This document describes all the necessary steps in order to set up and maintain the auto scaling environment of the MXNet CI system. Please not that most scripts used on this page are currently private and will only be published at a later point in time. Thus, it's currently not possible reproduce the steps described here.
Overview
TODO: Describe the flow (config files, ami creation, launch template creation, lambda deployment, master deployment, master configuration, master ebs volum etc)
AMI creation
Master
Slave
In order to create a slave base AMI, you can use the script at mxnet_ci_general/infrastructure_slave_creation/create_slave.sh. It will prompt you for a config dir which is available in the same directory. At the time of writing this document, you could choose between the following options:
- conf-ubuntu-cpu-c5
- conf-ubuntu-gpu-g3
- conf-ubuntu-gpu-p3
As soon as you enter one of these directory names, a terraform template launches an instance in your AWS account, it will execute the necessary setup logic and then stop the instance in order to allow you to continue with the launch template creation process. Warning: do not stop the instance manually! Please note that you will need a named AWS CLI profile called 'mxnet-ci-dev' or this operation is going to fail.
Ubuntu
On Ubuntu, no additional steps are necessary after executing the create-slave shell script. Just create an AMI in the EC2 console after the instance has reached the Stopped-state. Warning: do not stop the instance manually as it leaves it in an inconsistent state that will be baked into the launch template.
Windows
On Windows, there is currently no process to set up a slave from scratch and the above shellscript is not applicable.

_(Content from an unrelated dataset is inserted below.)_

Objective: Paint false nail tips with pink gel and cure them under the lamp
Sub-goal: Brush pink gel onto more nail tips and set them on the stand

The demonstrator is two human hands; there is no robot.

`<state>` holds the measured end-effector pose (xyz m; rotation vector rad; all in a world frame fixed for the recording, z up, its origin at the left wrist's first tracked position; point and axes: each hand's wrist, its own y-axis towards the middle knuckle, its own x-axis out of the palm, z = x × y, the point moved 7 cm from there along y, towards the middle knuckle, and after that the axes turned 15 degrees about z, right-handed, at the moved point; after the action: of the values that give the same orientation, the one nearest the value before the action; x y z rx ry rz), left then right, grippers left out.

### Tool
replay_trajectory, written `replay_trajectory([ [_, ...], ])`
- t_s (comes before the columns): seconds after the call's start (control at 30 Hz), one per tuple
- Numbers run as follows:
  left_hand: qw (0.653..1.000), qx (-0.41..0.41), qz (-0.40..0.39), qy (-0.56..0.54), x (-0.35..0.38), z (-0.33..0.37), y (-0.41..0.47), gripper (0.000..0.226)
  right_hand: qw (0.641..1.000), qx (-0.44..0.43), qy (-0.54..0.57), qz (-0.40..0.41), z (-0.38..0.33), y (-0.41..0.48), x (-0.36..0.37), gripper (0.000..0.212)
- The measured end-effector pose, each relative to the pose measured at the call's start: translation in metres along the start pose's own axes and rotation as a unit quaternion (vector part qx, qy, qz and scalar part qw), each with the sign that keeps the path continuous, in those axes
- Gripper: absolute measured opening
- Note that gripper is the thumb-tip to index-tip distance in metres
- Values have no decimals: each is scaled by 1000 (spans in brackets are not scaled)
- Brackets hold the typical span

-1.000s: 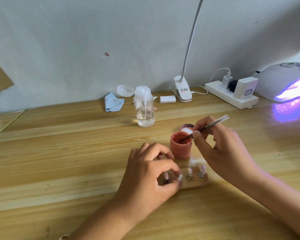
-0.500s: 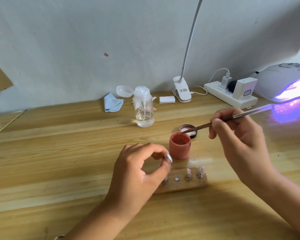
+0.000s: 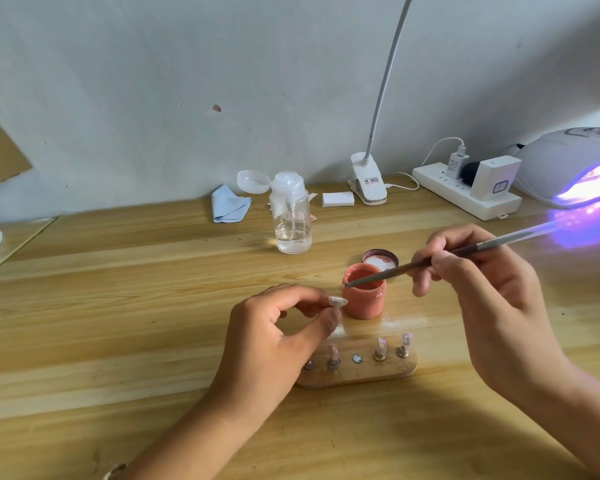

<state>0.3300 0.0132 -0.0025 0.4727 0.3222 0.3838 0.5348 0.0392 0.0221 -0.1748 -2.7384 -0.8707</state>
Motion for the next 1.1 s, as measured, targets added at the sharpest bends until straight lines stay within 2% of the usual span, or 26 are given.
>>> replay_trajectory([
  [0.1, 1000, -4, -3, -7, 0, 1, 0, 11, 1000, 10, -4, -16, 3, -2, 2, 3],
  [0.17, 1000, -6, -2, -8, 0, 1, 0, 9, 1000, 13, -5, -24, 4, -3, 2, 8],
  [0.27, 1000, 1, -2, -4, 0, 3, 1, 8, 999, 22, -3, -33, 5, -4, 4, 4],
  [0.4, 1000, 9, -2, 2, 0, 5, 1, 9, 999, 26, 3, -36, 4, -5, 7, 16],
  [0.53, 1000, -1, -2, -1, 0, 3, 1, 9, 999, 28, 1, -39, 5, -6, 6, 14],
  [0.63, 1000, -9, -5, -10, 0, 3, 0, 12, 999, 33, -6, -35, 7, -5, 4, 4],
  [0.9, 1000, -12, -10, -12, 0, 4, 0, 13, 1000, 18, -19, 14, 6, 1, -4, 13],
  [1.1, 1000, -10, -8, -9, 0, 4, 0, 9, 999, 19, -16, -39, 5, -6, 5, 4],
])
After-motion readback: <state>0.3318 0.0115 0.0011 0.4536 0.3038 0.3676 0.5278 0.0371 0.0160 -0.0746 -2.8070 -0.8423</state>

In order to create an AMI, please launch the program at C:\ProgramData\Amazon\EC2-Windows\Launch\Settings\Ec2LaunchSettings.exe and press 'Shutdown with Sysprep' with the following configuration:
After the instance has been stopped, create an AMI in the EC2 as usual.
Launch template creation
The auto scaling uses EC2 launch templates to retrieve the instance configuration. In order to create or update a launch template, go to https://us-west-2.console.aws.amazon.com/ec2/v2/home?region=us-west-2#LaunchTemplates:sort=launchTemplateId. You will be presented with a screen like this:
In order to update a launch template, press 'Create launch template'. Make sure to select "Create a new template version", "Launch template name", "Source template" and "Source Template version":
Every slave type needs a different configuration which is outlined below:
After creating the launch templates, please make sure to update the auto scaling lambda configuration with the corrent launch template IDs and versions.
Secrets Manager
In order to avoid having any secrets in the sourcecode, we're making use of AWS Secrets Manager. The secrets are safely stored in that service and retrieved during runtime using IAM Roles.
IAM Policy
To grant access to your secrets, please create the following IAM policy and attach it to the appropriate roles or instance profiles. Please don't forget to fill in the ARNs of the freshly created secrets.
Jenkins credentials
This secret contains credentials allowing to authenticate against the target Jenkins master. The name of the secret could be along the lines of {DEPLOY_STATE}/AutoScaling/Jenkins_Credentials
. The following Key-Value-Pairs are expected:
github_username
: GitHub account name
github_token
: Token associated to GitHub account. Can be retrived at http://jenkins.mxnet-ci-dev.amazon-ml.com/user/USERNAME/configure by clicking on 'Show API Token...'
jenkins_url
: Public URL of the target Jenkins master, e.g. http://jenkins.mxnet-ci-dev.amazon-ml.com
jenkins_priv_url
: Private URL of the target Jenkins master, e.g. http://jenkins-priv.mxnet-ci-dev.amazon-ml.com
No manual IAM policy is required for this secret. Please only fill in the details in the environment.yml of the auto scaling handler at https://github.com/MXNetEdge/mxnet_ci_general/blob/master/autoscaling/lambda_mxnet_ci/autoscaling/environment.yml (private repository).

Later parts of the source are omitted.